Base concepts

Every Jarog program in fact is a list of definitions. Definitions are constants, variables or custom types. Jarog supports functional programming so all functions are variables and can be passed as parameters or fetched as results from other functions.

Statements can be declared only inside functions. All statements and definitions are ended with semicolon.

Program should contain variable or constant named main and it must be a function, which accepts list of strings and returns nothing. This is a main entry point for a program.

Language is case insensitive. Comments start with # symbol. Multi-line comments are surrounded with #* and *#. Any program can load other programs as units and import variables, constants or types from them.

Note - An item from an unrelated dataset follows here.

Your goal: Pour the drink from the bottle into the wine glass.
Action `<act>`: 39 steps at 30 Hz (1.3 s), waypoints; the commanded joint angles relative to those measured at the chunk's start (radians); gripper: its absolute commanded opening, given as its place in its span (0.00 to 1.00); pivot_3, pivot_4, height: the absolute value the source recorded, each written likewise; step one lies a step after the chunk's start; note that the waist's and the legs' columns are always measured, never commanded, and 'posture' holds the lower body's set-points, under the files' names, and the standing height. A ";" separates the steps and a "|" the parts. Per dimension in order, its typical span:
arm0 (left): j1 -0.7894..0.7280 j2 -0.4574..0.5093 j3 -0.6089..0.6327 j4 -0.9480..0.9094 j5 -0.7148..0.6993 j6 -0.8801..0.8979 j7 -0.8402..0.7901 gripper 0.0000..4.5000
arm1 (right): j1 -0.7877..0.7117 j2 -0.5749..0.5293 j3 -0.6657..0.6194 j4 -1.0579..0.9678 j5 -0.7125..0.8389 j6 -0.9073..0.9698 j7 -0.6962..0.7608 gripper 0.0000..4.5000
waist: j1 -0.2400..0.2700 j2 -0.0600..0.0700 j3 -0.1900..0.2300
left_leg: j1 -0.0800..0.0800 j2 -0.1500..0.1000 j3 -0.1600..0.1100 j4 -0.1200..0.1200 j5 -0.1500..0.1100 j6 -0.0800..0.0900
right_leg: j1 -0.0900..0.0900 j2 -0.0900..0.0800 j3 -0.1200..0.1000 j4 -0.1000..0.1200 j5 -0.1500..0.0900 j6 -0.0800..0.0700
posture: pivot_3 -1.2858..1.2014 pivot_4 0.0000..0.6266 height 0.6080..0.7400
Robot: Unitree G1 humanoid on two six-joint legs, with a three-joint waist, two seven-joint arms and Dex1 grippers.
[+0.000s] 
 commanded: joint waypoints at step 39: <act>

Jarog use stack-based virtual machine to execute code. Jarog is provided with two binaries, jacog and jarog, compiler and runtime respectively. Jacog compiles and runs scripts when jarog can only run precompiled scripts. Each script is compiled on the fly before execution if is launched in jacog. Compiled byte-code can be saved to a binary file and executed later with jarog.

Jarog’s Hello World looks next:

load "<io>" as io;

const main := $(
    arg args: list(string);
) do
    io::put("Hello world!");
end;

To run this example save it to a file named hello.jr and execute jacog.exe hello.jr on Windows or jaroc hello.jr if you use Linux. Binaries can be obtained with argument --out. Run jacog.exe --out=hello.jrc hello.jr to compile script and jarog.exe hello.jrc to run precompiled binary.

Run jacog --help to get the full list of acceptable parameters.